10. For those of you who still think that cars, or buses, or trains, or bikes is the only way to get around, this is for you.

10.15.2009

Happy Get To Know Your Customers Day!

Some thoughts on this incredibly brilliant holiday:

Okay, seriously, how much rain can we possibly get? I've played one soccer game and the season started weeks ago. All my games have been canceled due to what? Go ahead, just guess. Angry parents? A referee shortage? No. RAIN.

But it does have its pluses. I haven't had to referee a single game yet. That's a big plus. But frisbee was canceled tonight. That's a definite minus.

Dr. Grant, his utterly brilliant lectures, and his enthralling "opportunities" (which is just his own way of saying, test) have continued to brighten my day - day after day, after day, after day...well, you get the point. He and his bow tie never cease to bring a smile to my face. He's taught me all the things I just couldn't live without knowing. Like, did you know that the Star Chamber was instituted in 1627 by Charles I in order to enforce his supposed divine rights? Or that the Presbyterian remonstrance was established in 1634? Or that Jenny Geddes (who knows how to spell her name...she was a milk maid for cryin' out loud!) hurled her milk stool at the archbishop and brought about the demise of both king and archbishop? Yeah, neither did I.

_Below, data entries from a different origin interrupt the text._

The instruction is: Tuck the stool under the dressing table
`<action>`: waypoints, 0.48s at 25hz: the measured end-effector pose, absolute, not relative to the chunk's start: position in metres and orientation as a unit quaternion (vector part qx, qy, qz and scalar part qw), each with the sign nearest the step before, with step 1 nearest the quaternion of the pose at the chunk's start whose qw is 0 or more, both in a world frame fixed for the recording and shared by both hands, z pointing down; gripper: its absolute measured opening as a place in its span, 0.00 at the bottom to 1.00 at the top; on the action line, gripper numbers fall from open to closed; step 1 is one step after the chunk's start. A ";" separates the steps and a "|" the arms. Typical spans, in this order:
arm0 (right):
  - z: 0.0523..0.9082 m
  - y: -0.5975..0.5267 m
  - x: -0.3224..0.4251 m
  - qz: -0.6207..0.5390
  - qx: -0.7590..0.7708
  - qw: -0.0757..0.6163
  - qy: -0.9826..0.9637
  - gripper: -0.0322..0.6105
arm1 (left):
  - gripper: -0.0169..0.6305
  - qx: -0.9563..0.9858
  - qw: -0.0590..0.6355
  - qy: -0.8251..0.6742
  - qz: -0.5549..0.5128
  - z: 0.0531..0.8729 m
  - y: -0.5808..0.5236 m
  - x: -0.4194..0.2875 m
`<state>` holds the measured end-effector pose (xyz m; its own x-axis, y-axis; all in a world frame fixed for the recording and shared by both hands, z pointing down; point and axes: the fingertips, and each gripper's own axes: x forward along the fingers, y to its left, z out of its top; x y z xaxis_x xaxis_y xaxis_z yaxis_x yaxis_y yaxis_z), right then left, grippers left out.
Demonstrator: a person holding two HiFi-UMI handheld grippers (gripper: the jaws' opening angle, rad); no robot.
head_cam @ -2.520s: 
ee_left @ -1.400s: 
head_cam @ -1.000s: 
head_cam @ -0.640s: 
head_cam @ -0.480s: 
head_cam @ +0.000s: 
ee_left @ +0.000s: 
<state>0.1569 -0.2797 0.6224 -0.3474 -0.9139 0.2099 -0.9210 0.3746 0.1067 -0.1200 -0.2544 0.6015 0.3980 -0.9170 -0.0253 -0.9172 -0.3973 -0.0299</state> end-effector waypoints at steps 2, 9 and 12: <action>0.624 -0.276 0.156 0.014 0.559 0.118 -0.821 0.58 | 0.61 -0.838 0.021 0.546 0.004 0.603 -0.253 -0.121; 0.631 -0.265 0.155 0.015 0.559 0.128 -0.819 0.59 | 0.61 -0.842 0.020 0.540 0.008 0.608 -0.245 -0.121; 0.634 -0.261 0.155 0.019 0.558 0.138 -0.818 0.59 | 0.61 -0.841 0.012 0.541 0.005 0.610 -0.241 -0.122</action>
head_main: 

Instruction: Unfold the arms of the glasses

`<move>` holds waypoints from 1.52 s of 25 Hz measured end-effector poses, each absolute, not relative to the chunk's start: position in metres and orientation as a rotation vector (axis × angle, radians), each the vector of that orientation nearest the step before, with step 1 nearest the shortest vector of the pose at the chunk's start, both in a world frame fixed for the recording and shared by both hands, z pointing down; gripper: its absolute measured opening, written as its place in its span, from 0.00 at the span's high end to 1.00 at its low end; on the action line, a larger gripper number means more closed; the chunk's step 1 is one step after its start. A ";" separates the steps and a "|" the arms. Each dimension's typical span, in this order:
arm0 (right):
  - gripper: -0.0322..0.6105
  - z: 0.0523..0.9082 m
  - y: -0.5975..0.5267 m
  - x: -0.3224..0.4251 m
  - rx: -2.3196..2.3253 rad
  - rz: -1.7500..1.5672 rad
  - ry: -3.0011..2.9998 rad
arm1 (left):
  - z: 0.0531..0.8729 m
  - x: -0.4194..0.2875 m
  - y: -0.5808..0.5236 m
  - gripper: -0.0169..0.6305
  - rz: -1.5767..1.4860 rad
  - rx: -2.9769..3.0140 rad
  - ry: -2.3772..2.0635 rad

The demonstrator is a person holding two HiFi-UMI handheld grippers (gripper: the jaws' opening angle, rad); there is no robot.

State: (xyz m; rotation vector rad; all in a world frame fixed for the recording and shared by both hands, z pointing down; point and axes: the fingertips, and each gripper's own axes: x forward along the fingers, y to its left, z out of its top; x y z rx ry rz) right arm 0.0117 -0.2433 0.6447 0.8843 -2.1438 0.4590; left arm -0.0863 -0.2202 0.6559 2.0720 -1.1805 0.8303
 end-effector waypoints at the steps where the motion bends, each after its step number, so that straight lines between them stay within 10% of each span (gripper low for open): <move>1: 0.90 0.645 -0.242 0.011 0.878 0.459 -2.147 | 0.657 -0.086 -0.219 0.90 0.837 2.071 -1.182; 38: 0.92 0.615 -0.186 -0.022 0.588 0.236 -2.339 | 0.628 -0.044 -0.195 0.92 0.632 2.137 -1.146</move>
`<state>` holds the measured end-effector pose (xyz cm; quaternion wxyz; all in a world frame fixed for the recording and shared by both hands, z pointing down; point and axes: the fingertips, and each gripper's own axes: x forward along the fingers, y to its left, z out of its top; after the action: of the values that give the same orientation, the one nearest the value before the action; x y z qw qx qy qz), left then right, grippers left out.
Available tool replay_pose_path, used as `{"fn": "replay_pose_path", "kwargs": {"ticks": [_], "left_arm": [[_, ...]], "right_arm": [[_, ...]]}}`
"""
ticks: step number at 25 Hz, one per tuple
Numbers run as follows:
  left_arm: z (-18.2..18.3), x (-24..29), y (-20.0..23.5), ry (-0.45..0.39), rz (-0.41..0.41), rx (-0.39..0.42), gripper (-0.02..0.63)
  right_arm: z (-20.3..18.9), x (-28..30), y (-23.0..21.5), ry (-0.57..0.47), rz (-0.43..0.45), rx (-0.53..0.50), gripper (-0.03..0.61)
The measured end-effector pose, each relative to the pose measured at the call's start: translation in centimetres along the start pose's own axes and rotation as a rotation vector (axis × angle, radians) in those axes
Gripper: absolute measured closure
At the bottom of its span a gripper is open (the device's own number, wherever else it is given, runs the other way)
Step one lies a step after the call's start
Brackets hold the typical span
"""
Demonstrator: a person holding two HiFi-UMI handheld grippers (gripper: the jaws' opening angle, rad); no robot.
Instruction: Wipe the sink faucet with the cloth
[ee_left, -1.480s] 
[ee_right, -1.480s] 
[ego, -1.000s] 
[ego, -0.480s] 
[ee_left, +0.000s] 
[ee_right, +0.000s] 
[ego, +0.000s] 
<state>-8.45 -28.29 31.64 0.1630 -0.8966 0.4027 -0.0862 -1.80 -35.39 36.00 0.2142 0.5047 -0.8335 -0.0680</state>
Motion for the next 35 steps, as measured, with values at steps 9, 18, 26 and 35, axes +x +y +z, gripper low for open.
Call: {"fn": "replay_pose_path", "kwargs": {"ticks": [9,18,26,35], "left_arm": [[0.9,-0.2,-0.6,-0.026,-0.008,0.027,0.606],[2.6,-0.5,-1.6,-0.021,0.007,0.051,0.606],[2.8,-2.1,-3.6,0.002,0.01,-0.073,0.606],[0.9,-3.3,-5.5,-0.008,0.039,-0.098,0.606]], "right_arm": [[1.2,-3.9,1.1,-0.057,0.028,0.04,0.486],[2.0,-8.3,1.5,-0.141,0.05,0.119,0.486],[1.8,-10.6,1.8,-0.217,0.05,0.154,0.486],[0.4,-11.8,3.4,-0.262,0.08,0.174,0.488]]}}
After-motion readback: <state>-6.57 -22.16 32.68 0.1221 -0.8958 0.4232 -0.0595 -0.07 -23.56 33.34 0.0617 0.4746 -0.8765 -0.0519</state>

So I finished reading The Last of the Mohicans last night. Oh. My. Word. I still can't get over the ending. You know those great books with the amazingly happy ending that stick with you and just make you feel all warm and happy inside? Yeah, well this wasn't one of them. I don't mean to spoil the book for those of you who haven't read it yet, but, I mean really, what kind of author kills off the two main characters?! I mean did Cooper just one day tell his wife, "I'm gonna a write a book with great characters - better than the world has ever known. Everyone will love them...and then, right at the very end, I'm gonna kill 'em all! I'll show 'em who's boss! Yeah, that's just what I'll do." And that's just what he did. So, I've decided this is how I'm going to imagine the ending. This is how it should have been: Magua is running away with his captive, Cora, and just as he thinks he's won, Uncas jumps out from behind him, kills him, and tells Magua as he's dying, "[Insert something really clever here]". Then he sweeps Cora off her feet, tells her he loves her, and you know what, they live happily ever after! Dreams do come true [in books], I always knew it! Yay!

P.S. - This is a real holiday. I'm just sad I missed National Bring Your Teddy Bear To Work & School day yesterday. Greatest holiday idea EVER!